Вожаком молодежи Никита стал не потому, что он был лучше всех. Нет, были здесь и не менее смышленые юноши, а уж более ловкие и сильные — и говорить нечего. Но среди якутской молодежи он в числе очень немногих сносно владел русским языком. Кроме того, Никита давно знал Боброва и Воинова и говорил с ними, не стесняясь своего произношения.
Так он стал незаменимым переводчиком у Воинова и вообще помогал каждому, у кого возникала необходимость объясниться с товарищем, не понимающим его языка.
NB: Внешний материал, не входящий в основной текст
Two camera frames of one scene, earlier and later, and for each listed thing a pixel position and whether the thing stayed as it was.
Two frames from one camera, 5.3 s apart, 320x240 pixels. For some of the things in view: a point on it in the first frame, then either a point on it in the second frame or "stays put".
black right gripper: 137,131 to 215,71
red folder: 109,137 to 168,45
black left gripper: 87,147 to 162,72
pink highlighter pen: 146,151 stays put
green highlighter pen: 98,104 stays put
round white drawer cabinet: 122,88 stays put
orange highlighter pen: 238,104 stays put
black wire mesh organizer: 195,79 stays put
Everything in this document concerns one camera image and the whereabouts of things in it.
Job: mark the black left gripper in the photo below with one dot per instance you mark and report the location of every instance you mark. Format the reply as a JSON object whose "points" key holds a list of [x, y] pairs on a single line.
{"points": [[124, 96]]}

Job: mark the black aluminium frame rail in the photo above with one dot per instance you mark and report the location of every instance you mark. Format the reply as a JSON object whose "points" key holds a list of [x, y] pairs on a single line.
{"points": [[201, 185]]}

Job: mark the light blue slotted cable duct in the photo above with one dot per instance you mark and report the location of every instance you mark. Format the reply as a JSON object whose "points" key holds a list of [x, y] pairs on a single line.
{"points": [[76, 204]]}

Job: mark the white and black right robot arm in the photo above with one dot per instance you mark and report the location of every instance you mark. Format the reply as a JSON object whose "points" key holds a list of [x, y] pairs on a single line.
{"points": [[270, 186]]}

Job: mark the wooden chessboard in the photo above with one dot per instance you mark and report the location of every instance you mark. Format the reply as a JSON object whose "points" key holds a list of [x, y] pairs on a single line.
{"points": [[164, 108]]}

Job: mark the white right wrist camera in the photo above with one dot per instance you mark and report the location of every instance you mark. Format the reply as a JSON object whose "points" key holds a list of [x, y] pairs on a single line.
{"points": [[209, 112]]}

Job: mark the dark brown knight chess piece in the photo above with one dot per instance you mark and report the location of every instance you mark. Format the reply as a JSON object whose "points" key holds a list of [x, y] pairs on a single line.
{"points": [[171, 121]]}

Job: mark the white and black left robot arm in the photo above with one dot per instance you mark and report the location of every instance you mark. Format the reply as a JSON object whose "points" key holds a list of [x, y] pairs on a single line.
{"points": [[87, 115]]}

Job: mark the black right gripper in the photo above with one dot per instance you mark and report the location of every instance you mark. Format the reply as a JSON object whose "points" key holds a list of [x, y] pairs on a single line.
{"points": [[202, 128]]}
— Эй, Никита! Вот он мне что-то говорит, а я никак в толк не возьму…
— Где Никита?.. Так мы не столкуемся…
— Никиту надо позвать…
И Никита приходил на помощь во всех подобных случаях. Но переводил он только частные беседы да повседневные мелкие поручения. Переводчиком общих распоряжений и обращений был учитель Иван Кириллов.
Никита летал на своем Уланчике из конца в конец колонны, растягивавшейся во время движения на добрых три версты. Он переходил от костра к костру на дневных привалах, а когда располагались на ночлег, заглядывал в каждую юрту.